En vano resulta seguir hablando de Ernesto Guevara, la figura. No importa cuántas evidencias haya en su contra, cuántos relatos desgarradores lo revelen como el monstruo que realmente fue, ni cuántas confesiones existan: para muchos seguirá siendo poco menos que un santo, un verdadero líder del pueblo cuyas únicas luchas eran la reivindicación de la igualdad y de la libertad.
Claro que el heroísmo de Guevara pertenece más a la ficción que a la realidad. Ernesto Guevara fue un asesino, y no hay acotación que lo reivindique o justifique. No hay nada glorioso ni virtuoso en matar (y finalmente, morir) por aquello en lo que uno cree. Hitler mató (y murió) por lo que creía. Lo mismo hace cada terrorista de la actualidad; cada kamikaze de ISIS. No hay poesía en morir por las causas que uno sostiene que, en la infinita subjetividad humana, son justas.
El fanático, en su condición, está convencido de que su causa es objetivamente justa.

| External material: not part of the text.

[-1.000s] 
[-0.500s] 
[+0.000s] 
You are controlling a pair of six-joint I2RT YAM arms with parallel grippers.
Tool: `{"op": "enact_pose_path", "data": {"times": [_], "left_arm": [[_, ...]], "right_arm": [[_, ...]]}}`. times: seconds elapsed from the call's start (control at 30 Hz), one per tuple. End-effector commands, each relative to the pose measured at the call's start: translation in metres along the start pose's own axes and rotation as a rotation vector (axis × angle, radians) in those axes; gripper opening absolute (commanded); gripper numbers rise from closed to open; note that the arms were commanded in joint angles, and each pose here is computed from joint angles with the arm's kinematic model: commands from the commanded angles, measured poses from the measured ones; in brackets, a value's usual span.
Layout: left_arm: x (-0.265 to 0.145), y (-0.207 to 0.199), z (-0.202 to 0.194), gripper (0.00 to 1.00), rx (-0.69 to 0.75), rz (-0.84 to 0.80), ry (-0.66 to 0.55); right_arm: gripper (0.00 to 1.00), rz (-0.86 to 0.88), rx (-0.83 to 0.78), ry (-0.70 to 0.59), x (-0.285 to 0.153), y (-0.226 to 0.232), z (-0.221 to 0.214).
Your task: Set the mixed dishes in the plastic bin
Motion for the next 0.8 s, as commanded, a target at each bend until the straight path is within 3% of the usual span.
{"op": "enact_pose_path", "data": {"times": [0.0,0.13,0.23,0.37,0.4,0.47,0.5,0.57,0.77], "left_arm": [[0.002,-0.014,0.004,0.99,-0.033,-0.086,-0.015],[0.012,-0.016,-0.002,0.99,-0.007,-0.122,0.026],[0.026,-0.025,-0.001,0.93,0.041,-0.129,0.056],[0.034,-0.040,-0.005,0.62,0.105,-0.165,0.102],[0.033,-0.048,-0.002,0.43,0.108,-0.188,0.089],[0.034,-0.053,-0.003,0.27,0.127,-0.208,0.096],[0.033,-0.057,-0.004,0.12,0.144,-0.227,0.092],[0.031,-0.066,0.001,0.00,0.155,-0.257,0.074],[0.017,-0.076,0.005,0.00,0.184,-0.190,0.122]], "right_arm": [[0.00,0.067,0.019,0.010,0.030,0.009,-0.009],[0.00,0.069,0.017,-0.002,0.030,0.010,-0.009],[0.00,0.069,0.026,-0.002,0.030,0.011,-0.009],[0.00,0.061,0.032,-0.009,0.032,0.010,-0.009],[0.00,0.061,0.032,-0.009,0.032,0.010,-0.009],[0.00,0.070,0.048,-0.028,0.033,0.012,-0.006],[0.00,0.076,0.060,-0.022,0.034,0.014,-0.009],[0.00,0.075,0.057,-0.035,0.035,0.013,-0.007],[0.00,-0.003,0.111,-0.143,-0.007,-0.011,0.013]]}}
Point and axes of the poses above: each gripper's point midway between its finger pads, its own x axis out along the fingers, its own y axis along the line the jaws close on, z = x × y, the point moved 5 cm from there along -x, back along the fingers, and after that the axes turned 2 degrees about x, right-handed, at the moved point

Es en esta certeza falaz que nacen comentarios tales como “no se puede comparar” o “hay que entender el contexto histórico de los hechos”. Estas apostillas en muchas ocasiones brillan por su ausencia, y aparecen pretextos de estilo “¿y lo que hace el otro?” o “el enemigo tenía que ser combatido”. En resumen, el fanático cree que a veces la violencia es condenable en la mayoría de los casos, pero en algunos, no solo es deseable, sino que es el único camino.
Pero la moral no se puede relativizar. Matar está bien siempre o mal en cada coyuntura. La represión es condenable sin importar si el represor se apellida Maduro o Rajoy. El uso personal de dineros públicos es innegablemente repudiable, independientemente de la magnitud de los gastos –algo que otro ídolo díscolo, José Mujica, pretende minimizar–.

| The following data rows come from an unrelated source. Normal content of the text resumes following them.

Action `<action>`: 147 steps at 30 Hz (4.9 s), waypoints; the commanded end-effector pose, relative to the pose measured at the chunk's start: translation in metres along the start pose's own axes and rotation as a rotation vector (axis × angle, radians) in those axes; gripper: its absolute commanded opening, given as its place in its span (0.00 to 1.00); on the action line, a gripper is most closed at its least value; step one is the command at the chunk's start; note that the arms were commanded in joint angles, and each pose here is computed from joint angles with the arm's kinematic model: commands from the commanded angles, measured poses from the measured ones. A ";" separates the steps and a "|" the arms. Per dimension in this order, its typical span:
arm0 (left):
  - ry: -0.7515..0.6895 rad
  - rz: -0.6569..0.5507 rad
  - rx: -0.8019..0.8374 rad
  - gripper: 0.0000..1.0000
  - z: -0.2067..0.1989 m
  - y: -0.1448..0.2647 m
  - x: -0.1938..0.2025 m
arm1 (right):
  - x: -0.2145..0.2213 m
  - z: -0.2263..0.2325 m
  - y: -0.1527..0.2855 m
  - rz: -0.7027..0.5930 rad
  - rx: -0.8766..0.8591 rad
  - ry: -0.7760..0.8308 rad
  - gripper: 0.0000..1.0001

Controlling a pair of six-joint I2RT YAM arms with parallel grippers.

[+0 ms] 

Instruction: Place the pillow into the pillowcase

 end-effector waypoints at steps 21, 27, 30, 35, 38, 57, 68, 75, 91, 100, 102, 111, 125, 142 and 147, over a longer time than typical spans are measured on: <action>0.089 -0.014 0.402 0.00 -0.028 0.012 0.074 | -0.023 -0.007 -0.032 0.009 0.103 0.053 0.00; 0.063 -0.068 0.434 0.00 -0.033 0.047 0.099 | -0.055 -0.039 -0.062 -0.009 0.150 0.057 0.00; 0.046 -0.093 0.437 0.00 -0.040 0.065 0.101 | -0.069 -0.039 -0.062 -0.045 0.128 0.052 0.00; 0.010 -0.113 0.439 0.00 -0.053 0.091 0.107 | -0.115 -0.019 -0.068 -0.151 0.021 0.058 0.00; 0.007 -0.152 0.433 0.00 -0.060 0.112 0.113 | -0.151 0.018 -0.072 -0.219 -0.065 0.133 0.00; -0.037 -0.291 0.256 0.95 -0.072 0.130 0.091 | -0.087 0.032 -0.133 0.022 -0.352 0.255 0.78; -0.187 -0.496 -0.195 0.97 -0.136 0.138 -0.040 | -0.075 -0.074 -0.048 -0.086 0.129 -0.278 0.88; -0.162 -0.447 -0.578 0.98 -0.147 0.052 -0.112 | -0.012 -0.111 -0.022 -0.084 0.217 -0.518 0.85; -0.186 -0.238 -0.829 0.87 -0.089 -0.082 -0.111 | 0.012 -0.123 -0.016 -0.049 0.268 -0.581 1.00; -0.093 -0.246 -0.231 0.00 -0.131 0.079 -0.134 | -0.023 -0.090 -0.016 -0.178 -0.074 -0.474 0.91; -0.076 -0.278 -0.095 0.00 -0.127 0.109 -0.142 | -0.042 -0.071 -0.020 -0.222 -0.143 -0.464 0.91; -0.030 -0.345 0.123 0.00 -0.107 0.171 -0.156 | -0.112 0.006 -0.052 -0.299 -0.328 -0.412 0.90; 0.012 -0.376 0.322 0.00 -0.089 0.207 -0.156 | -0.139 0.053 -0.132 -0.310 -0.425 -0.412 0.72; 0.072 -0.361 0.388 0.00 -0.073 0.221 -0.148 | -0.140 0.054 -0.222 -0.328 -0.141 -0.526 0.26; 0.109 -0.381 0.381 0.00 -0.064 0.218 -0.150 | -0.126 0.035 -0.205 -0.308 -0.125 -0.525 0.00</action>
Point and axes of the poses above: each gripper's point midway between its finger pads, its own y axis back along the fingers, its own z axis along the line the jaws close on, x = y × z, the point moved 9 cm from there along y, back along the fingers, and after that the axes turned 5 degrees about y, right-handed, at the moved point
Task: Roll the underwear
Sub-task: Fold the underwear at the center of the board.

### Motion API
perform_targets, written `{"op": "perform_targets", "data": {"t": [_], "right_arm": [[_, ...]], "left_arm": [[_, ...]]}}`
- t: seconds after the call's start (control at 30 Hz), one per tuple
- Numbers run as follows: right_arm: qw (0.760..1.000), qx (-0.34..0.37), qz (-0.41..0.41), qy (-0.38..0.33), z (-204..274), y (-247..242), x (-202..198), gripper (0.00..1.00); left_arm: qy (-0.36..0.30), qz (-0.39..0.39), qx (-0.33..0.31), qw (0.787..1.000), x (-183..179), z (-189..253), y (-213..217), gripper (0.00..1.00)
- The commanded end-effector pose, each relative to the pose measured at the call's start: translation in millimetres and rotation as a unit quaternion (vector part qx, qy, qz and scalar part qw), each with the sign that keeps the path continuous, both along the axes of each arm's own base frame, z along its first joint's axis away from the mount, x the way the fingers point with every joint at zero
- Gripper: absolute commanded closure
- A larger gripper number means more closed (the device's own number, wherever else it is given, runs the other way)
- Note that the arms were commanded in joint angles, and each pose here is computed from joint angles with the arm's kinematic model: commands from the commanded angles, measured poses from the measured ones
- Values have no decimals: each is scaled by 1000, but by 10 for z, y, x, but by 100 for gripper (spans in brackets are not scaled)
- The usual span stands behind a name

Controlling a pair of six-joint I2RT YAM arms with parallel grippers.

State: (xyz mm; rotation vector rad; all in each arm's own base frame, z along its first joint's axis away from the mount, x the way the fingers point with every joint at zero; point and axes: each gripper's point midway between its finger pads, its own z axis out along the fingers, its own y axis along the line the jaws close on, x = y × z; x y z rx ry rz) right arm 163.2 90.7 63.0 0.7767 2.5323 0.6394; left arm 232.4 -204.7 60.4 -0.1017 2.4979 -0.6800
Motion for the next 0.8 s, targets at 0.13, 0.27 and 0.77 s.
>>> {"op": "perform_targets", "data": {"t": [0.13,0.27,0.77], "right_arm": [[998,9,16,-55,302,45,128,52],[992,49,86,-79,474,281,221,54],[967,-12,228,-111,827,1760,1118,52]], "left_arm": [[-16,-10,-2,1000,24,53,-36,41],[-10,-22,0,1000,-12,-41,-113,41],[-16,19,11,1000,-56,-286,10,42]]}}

Cuando Guevara y los Castro asesinaban en la sierra, lo hacían sin juicios de por medio. Las supuestas faltas del acusado no pasaban, en la mayoría de los casos, de simples rumores o sospechas infundadas. Todo esto en obvia violación de los artículos 7, 8, 9, 10, 11, 12 y 13 de la Declaración de Derechos Humanos –por nombrar solo un caso–.
Por esas grandes ironías de la vida Guevara, un homófobo y racista declarado, forma parte del imaginario colectivo como la viva imagen de la libertad y la justicia. ¿Cómo nos pudimos haber equivocado tanto?
Si sirve de consuelo, no es la primera vez que lo hacemos –y es altamente probable que no sea tampoco la última–. Aplicamos el mismo método con John Lennon, un esposo golpeador, un padre ausente que se burlaba de las personas discapacitadas. Pero habló y cantó de paz; ¿qué más evidencia necesitábamos? Alguien que canta a la paz deriva en un indiscutido pacifista y un buen modelo a seguir.
Los seres humanos buscamos ídolos de manera desesperada. Queremos creer que existe alguien que no está tan roto: Es en ellos que radica nuestra esperanza. Y para probar su existencia iremos contra todos y todo, incluso contra la verdad.
¿Por qué es importante desmitificar a Ernesto Guevara? ¿Por qué no lo “dejamos ser” como a Lennon, el icono de virtudes imaginarias? Simple: Porque Guevara dejó un discurso violento encarnado en la sociedad, un montón de ideas unidas solamente por el odio que han roto comunidades enteras. Guevara no es solamente una pieza esencial de “la grieta”, es también su causa.
Guevara dejó un legado de sangre, revanchismo y desprecio hacia el otro. En los hechos, se asemeja mucho a Adolf Hitler. La única diferencia real entre ellos es su perorata.
Por supuesto que escribir estas palabras traerá consecuencias. Al fanático no le gusta que le toquen a sus figuras: las aceptó así, sin cuestionarlas, y así –justificándolas– las adora. Quien ponga sobre ellas un manto de juicio, es sin dudas un ignorante, alguien ajeno a realidades que solo él –un iluminado intelectual– comprende.
Ese en el mejor de los casos, claro está. En la mayoría de las ocasiones objetar a Guevara (o a Lenin o a Mujica o a Chávez) nos convierte en un agente de la CIA que “le hace el juego” a la derecha y conspira contra todo lo bueno (los “logros sociales”) que la izquierda nos ha impuesto. Somos parte del Gobierno masón-judeo-conservador-capitalista-supremacista blanco del Nuevo Orden Mundial. Sí, para el fanático, todo eso hace más sentido que Guevara admitiendo que le gustaba matar.
Para evitar que los episodios más tristes de nuestra historia se repitan, es menester conocerla. Desmitificar a Ernesto Guevara es un buen comienzo.